Global map of sea levels in 2013 compared to a long-term average.

The map shows where average sea level in 2013 was above or below its long-term average. Places where sea level rose up to 8 inches higher than the 1993-2010 average are dark blue, average levels are white, and places where sea level fell below average are brown. Map by NOAA Climate.gov, based on AVISO data provided by Mark Merrifield. Adapted from Figure 3.28(a) in State of the Climate in 2013.

Even though the oceans are all connected, sea level does not rise or fall uniformly over the planet. The map above shows where average sea level during 2013 was above or below its long-term average. On a yearly basis, differences in sea level from place to place are largely due to shifts in the position or strength of major currents or natural climate patterns. In general, warm waters have a greater volume, and thus higher sea level, than cool waters.

Higher-than-average sea surface heights around Australia and Southeast Asia in 2013 reflect the La Niña-like state* of the tropical Pacific and Indian Ocean that existed in the first part of the year. During a full-blown La Niña event, strong easterly trade winds “pile up” warm surface waters in the western part of the tropical Pacific, spilling over into the Indian Ocean, making sea surface temperatures and sea levels there higher than average.

In the North Atlantic and North Pacific, just off the coasts of North America and Japan, sharply divided patches of higher- and lower-than-average sea level trace the dividing line between warm currents and surrounding cooler water: the Gulf Stream in the Atlantic and the Kuroshio Current in the Pacific. The pattern of the anomalies—higher-than-average sea levels sitting north of lower-than-average sea levels—indicates these warm currents were more energetic than normal in 2013, reaching farther north than they normally do.

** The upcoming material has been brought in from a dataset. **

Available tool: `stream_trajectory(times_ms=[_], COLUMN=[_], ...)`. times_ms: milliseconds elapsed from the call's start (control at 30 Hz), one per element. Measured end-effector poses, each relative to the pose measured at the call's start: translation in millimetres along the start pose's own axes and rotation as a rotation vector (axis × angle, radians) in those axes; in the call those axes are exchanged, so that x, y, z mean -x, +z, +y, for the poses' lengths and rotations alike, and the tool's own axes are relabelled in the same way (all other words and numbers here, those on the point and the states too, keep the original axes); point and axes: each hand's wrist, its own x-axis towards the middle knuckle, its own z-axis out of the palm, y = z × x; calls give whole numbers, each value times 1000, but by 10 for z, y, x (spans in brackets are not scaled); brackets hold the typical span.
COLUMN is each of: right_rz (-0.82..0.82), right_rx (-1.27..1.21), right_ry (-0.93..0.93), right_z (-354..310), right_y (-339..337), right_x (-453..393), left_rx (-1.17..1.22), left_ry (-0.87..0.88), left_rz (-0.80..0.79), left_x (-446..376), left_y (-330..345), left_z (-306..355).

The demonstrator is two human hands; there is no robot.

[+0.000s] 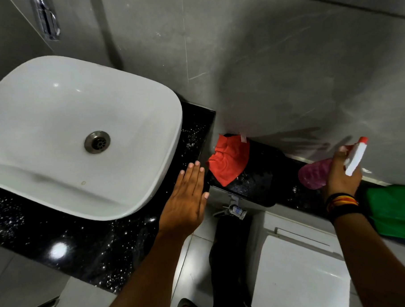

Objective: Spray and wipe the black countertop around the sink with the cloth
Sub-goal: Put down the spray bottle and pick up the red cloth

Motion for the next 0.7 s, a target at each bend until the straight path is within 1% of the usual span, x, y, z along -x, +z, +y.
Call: stream_trajectory(times_ms=[100, 200, 300, 333, 367, 467, 500, 567, 633, 700], right_rz=[-13, -5, 50, 39, -18, -340, -412, -447, -408, -370], right_rx=[-29, -61, -184, -202, -203, -192, -161, -45, 63, 118], right_ry=[62, 114, 264, 331, 394, 545, 587, 642, 630, 614], right_z=[8, 126, 278, 319, 363, 341, 315, 265, 217, 186], right_y=[-36, -82, -34, 41, 139, 619, 825, 1171, 1475, 1653], right_x=[-38, 120, 464, 610, 745, 1051, 1087, 1085, 1037, 982], left_rx=[0, -13, -33, -29, -23, -35, -49, -59, -44, -27], left_ry=[-1, -4, -7, -3, 0, 5, 4, -4, -10, -11], left_rz=[12, 14, 11, 14, 19, 31, 26, 13, 3, 6], left_x=[2, 7, 10, 4, 5, 6, -1, 1, -7, -7], left_y=[12, 31, 40, 40, 45, 64, 70, 73, 72, 72], left_z=[-2, -6, -5, -10, -14, -18, -30, -15, -21, -8])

Farther east in the Pacific Ocean, the pattern of lower-than-average sea surface heights that extends westward across the low latitudes is characteristic of the negative phase of the Pacific Decadal Oscillation.

Change over time

Graph of global sea levels from 1993 through 2013 compared to the 1993 to 2012 average.

Global sea level from 1993 through 2013 compared to 1993-2012 average, based on AVISO data. Graph adapted from Plate 1.1, panel v, in State of the Climate in 2013.

In 2013, global average sea level was 1.5 inches (38 mm) above the 1993-2010 average, which is the highest yearly average in the satellite record (1993-present). Overall, sea level continues to rise at a rate of one-eighth of an inch (3.2 mm) per year.

Sea level has been rising over the past century, and the pace has increased in recent decades. Part of the increase is due to more water being added to ocean basins—meltwater from glaciers and ice sheets—and part of the increase is due to rising water temperatures: water expands when it gets warmer. Additionally, about 15% of the trend over the past 2 decades has been attributed to natural variability associated with the Pacific Decadal Oscillation, which has been persistently and strongly negative over recent decades.

Year-to-year variations in global sea level trend such as the pronounced dip in 2010–11 and the increased rate in 2012–13 are linked to exchanges of water with the continents. Unlike sea surface temperature, sea level rise shows no sign of a short-term pause in the rate of increase over the past decade.

*El Nino-Southern Oscillation conditions were officially neutral throughout the year, but by some measures, hovered close to La Niña early in the year.

References

M. A. Merrifield, P. Thompson, E. Leuliette, R. S. Nerem, B. Hamlington, D. P. Chambers, G. T. Mitchum, K. McInnes, J. J. Marra, M. Menéndez, and W. Sweet . 2014: [Global oceans] Sea level variability and change [in “State of the Climate in 2013”]. Bull. Amer. Meteor. Soc., 95 (7), S71-S73.